======== Supplied material

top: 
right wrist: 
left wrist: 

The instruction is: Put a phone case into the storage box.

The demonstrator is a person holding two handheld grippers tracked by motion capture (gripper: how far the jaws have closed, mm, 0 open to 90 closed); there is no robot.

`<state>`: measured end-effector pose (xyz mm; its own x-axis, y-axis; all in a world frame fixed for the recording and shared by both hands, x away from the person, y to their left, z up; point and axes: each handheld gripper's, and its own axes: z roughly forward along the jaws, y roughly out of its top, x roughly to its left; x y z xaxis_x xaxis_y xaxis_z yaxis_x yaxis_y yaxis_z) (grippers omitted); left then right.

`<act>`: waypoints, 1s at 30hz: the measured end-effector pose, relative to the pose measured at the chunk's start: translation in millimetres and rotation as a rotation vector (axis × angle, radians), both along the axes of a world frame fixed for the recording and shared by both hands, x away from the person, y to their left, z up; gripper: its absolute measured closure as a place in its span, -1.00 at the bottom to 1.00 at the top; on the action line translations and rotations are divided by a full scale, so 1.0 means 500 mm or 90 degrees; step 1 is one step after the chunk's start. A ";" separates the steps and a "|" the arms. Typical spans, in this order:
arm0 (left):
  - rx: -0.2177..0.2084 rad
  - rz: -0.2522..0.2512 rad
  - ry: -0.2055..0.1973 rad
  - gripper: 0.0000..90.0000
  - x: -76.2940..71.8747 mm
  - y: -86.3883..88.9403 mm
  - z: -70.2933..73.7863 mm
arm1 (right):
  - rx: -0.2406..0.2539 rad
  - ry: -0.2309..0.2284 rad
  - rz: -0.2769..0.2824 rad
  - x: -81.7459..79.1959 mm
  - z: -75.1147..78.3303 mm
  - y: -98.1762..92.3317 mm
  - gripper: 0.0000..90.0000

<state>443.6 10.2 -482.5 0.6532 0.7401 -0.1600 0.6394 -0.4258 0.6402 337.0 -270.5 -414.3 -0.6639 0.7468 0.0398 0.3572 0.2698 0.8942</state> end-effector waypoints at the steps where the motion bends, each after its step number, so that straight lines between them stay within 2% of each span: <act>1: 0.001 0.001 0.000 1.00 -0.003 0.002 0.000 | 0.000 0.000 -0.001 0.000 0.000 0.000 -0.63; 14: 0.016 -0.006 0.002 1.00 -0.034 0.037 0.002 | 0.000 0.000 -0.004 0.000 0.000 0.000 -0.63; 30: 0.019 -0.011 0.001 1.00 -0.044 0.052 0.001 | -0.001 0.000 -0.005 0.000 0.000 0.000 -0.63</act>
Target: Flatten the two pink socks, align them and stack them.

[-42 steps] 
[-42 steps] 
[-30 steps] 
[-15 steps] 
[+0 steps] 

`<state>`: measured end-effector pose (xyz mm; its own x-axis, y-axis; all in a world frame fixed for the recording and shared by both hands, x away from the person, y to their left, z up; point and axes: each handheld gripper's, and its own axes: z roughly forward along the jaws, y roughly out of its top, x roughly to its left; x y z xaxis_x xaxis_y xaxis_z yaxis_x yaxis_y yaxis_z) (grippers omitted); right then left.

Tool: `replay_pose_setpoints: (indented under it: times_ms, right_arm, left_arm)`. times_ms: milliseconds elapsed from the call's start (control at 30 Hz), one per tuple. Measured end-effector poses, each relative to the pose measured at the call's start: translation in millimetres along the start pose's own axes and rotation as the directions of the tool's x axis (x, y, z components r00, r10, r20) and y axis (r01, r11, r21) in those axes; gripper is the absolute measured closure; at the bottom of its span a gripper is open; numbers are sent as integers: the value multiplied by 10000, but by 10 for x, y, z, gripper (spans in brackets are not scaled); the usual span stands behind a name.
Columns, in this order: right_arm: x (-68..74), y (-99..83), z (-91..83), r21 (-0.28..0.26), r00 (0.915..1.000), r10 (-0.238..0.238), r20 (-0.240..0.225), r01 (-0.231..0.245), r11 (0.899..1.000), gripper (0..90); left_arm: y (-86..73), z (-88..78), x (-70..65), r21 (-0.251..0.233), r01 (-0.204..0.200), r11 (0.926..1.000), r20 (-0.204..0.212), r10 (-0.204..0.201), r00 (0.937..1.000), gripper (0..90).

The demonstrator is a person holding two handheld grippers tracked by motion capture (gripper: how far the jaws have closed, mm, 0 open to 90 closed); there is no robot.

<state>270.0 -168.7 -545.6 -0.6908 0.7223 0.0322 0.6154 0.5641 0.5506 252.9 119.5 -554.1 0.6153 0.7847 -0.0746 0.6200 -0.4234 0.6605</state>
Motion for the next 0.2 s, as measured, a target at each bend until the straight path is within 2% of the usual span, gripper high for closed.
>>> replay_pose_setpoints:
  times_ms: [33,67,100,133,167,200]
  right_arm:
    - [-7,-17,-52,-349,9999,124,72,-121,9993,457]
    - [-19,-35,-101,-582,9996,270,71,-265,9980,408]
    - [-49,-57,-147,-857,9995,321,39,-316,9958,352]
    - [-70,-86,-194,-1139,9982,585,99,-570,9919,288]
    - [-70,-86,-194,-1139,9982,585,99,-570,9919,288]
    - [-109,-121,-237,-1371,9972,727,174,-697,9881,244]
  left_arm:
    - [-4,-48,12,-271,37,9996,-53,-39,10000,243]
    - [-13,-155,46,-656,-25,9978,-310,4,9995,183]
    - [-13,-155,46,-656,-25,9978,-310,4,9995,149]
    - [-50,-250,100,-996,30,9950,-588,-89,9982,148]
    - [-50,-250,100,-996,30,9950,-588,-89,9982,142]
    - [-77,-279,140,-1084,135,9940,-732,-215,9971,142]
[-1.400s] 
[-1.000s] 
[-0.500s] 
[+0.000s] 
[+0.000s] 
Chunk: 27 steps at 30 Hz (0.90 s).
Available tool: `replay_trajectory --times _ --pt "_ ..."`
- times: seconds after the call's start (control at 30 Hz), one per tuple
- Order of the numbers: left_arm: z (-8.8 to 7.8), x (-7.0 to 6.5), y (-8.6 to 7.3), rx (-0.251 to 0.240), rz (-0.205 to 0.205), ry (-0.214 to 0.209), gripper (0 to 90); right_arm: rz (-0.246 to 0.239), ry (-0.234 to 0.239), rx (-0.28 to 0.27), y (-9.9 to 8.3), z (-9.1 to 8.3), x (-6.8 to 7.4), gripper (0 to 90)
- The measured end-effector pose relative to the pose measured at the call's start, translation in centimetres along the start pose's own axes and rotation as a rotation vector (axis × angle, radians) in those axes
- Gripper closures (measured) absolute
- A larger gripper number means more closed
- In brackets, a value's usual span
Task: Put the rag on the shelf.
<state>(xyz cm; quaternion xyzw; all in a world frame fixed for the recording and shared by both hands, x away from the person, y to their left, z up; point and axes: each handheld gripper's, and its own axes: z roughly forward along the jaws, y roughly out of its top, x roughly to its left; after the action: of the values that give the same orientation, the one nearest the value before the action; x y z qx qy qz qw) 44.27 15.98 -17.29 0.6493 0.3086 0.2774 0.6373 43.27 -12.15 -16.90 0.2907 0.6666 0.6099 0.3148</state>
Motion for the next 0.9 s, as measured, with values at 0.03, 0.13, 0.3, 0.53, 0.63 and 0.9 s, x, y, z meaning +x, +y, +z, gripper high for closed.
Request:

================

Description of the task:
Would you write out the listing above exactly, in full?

Finished task:
top: 
right wrist: 
left wrist: 

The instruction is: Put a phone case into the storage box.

The demonstrator is a person holding two handheld grippers tracked by motion capture (gripper: how far the jaws have closed, mm, 0 open to 90 closed); there is no robot.

`<state>`: measured end-effector pose (xyz mm; its own x-axis, y-axis; all in a world frame fixed for the recording and shared by both hands, x away from the person, y to their left, z up; point and axes: each handheld gripper's, and its own axes: z roughly forward along the jaws, y roughly out of its top, x roughly to its left; x y z xaxis_x xaxis_y xaxis_z yaxis_x yaxis_y yaxis_z) (grippers omitted); left then right.

`<act>`: waypoints, 1s at 30hz: the measured end-effector pose, relative to the pose measured at the chunk's start: translation in millimetres and rotation as a rotation vector (axis × angle, radians), both along the axes of a world frame fixed for the recording and shared by both hands, x away from the person, y to their left, z up; gripper: its absolute measured closure as a place in its span, -1.00 at the bottom to 1.00 at the top; on the action line translations and rotations are divided by a full scale, so 1.0 means 500 mm or 90 degrees; step 1 is one step after the chunk's start. A ";" separates the steps and a "|" the arms. Typical spans, in this order:
arm0 (left):
  - rx: -0.2177..0.2084 rad
  - rz: -0.2522..0.2512 rad
  - ry: -0.2055..0.1973 rad
  - gripper: 0.0000..90.0000
  - x: -76.2940..71.8747 mm
  - y: -86.3883..88.9403 mm
  - z: -70.2933..73.7863 mm
arm1 (right):
  - rx: -0.2406..0.2539 rad
  - ry: -0.2309..0.2284 rad
  - rz: -0.2769..0.2824 rad
  - x: -81.7459..79.1959 mm
  - z: -75.1147..78.3303 mm
  - y: -98.1762..92.3317 mm
  - gripper: 0.0000..90.0000

<state>443.6 10.2 -482.5 0.6532 0.7401 -0.1600 0.6394 -0.4258 0.6402 337.0 -270.5 -414.3 -0.6639 0.7468 0.0398 0.3572 0.2698 0.8942</state> end-effector waypoints at the steps where the motion bends, each after its step number, so that straight lines between them stay within 2% of each span: <act>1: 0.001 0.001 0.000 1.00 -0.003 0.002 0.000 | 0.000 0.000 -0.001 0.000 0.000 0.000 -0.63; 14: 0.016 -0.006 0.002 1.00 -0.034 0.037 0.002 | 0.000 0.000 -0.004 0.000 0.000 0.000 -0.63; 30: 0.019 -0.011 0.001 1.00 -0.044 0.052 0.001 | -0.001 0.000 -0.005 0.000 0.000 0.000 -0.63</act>
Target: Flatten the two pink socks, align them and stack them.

[-42 steps] 
[-42 steps] 
[-30 steps] 
[-15 steps] 
[+0 steps] 

`<state>`: measured end-effector pose (xyz mm; its own x-axis, y-axis; all in a world frame fixed for the recording and shared by both hands, x away from the person, y to their left, z up; point and axes: each handheld gripper's, and its own axes: z roughly forward along the jaws, y roughly out of its top, x roughly to its left; x y z xaxis_x xaxis_y xaxis_z yaxis_x yaxis_y yaxis_z) (grippers omitted); right then left.

Tool: `replay_pose_setpoints: (indented under it: times_ms, right_arm, left_arm)`. times_ms: milliseconds elapsed from the call's start (control at 30 Hz), one per tuple. Measured end-effector poses, each relative to the pose measured at the call's start: translation in millimetres along the start pose's own axes and rotation as the directions of the tool's x axis (x, y, z components r00, r10, r20) and y axis (r01, r11, r21) in those axes; gripper is the absolute measured closure; at the bottom of its span a gripper is open; numbers are sent as integers: the value multiplied by 10000, but by 10 for x, y, z, gripper (spans in brackets are not scaled); the usual span stands behind a name.
Columns, in this order: right_arm: x (-68..74), y (-99..83), z (-91..83), r21 (-0.28..0.26), r00 (0.915..1.000), r10 (-0.238..0.238), r20 (-0.240..0.225), r01 (-0.231..0.245), r11 (0.899..1.000), gripper (0..90); left_arm: y (-86..73), z (-88..78), x (-70..65), r21 (-0.251..0.233), r01 (-0.204..0.200), r11 (0.926..1.000), r20 (-0.204..0.212), r10 (-0.204..0.201), r00 (0.937..1.000), gripper (0..90).

The demonstrator is a person holding two handheld grippers tracked by motion capture (gripper: how far the jaws have closed, mm, 0 open to 90 closed); there is no robot.

<state>270.0 -168.7 -545.6 -0.6908 0.7223 0.0322 0.6154 0.5641 0.5506 252.9 119.5 -554.1 0.6153 0.7847 -0.0746 0.6200 -0.4234 0.6605</state>
Motion for the next 0.2 s, as measured, a target at each bend until the straight path is within 2% of the usual span, gripper high for closed.
>>> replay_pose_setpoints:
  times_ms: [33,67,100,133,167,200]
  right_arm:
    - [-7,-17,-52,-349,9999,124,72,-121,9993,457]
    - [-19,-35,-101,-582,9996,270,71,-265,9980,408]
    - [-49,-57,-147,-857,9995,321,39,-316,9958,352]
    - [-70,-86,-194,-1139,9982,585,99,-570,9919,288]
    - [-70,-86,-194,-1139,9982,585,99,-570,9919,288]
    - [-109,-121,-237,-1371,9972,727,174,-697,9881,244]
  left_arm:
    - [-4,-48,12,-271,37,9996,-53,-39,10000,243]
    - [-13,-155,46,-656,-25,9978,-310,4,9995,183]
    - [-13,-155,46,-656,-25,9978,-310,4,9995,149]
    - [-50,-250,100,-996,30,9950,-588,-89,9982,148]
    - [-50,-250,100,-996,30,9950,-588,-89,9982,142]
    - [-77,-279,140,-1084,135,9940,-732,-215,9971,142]
[-1.400s] 
[-1.000s] 
[-0.500s] 
[+0.000s] 
[+0.000s] 
Chunk: 27 steps at 30 Hz (0.90 s).
Available tool: `replay_trajectory --times _ --pt "_ ..."`
- times: seconds after the call's start (control at 30 Hz), one per tuple
- Order of the numbers: left_arm: z (-8.8 to 7.8), x (-7.0 to 6.5), y (-8.6 to 7.3), rx (-0.251 to 0.240), rz (-0.205 to 0.205), ry (-0.214 to 0.209), gripper (0 to 90); right_arm: rz (-0.246 to 0.239), ry (-0.234 to 0.239), rx (-0.28 to 0.27), y (-9.9 to 8.3), z (-9.1 to 8.3), x (-6.8 to 7.4), gripper (0 to 90)
- The measured end-effector pose relative to the pose measured at the call's start, translation in centimetres along the start pose's own axes and rotation as a rotation vector (axis × angle, radians) in those axes
- Gripper closures (measured) absolute
- A larger gripper number means more closed
- In brackets, a value's usual span
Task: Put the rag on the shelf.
<state>(xyz cm; quaternion xyzw; all in a world frame fixed for the recording and shared by both hands, x away from the person, y to their left, z up; point and axes: each handheld gripper's, and its own axes: z roughly forward along the jaws, y roughly out of its top, x roughly to its left; after the action: of the values that give the same orientation, the one nearest the value before the action; x y z qx qy qz qw) 44.27 15.98 -17.29 0.6493 0.3086 0.2774 0.6373 43.27 -12.15 -16.90 0.2907 0.6666 0.6099 0.3148</state>
Motion for the next 0.9 s, as measured, with values at 0.03, 0.13, 0.3, 0.53, 0.63 and 0.9 s, x, y, z meaning +x, +y, +z, gripper high for closed.
Request:

This exercise requires nothing further.